AVAILABLE DATA =>
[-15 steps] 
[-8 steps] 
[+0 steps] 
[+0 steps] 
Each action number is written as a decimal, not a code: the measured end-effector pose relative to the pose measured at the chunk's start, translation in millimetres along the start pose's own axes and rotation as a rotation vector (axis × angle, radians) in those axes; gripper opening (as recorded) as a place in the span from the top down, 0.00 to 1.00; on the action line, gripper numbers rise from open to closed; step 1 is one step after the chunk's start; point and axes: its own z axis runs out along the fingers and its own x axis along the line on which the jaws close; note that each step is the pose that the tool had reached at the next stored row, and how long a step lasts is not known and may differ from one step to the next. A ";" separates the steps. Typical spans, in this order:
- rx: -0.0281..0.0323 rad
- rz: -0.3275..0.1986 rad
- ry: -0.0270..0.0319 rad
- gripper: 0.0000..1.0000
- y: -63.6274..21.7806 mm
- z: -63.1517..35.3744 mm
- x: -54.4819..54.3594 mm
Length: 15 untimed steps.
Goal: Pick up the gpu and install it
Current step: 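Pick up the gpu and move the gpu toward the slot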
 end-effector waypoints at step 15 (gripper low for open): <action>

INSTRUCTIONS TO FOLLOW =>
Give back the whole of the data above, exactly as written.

RESPONSE =>
[-15 steps] 
[-8 steps] 
[+0 steps] 
[+0 steps] 
Each action number is written as a decimal, not a code: the measured end-effector pose relative to the pose measured at the chunk's start, translation in millimetres along the start pose's own axes and rotation as a rotation vector (axis × angle, radians) in those axes; gripper opening (as recorded) as a place in the span from the top down, 0.00 to 1.00; on the action line, gripper numbers rise from open to closed; step 1 is one step after the chunk's start; point and axes: its own z axis runs out along the fingers and its own x axis along the line on which the jaws close; note that each step is the pose that the tool had reached at the next stored row, and how long a step lasts is not known and may differ from one step to the next. A ";" separates the steps. Typical spans, in this order:
- rx: -0.0281..0.0323 rad
- rz: -0.3275..0.1986 rad
- ry: -0.0270..0.0319 rad
- gripper: 0.0000..1.0000
- y: -63.6274..21.7806 mm
- z: -63.1517..35.3744 mm
- x: -54.4819..54.3594 mm
Length: 15 untimed steps.
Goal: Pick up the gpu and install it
Current step: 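Pick up the gpu and move the gpu toward the slot
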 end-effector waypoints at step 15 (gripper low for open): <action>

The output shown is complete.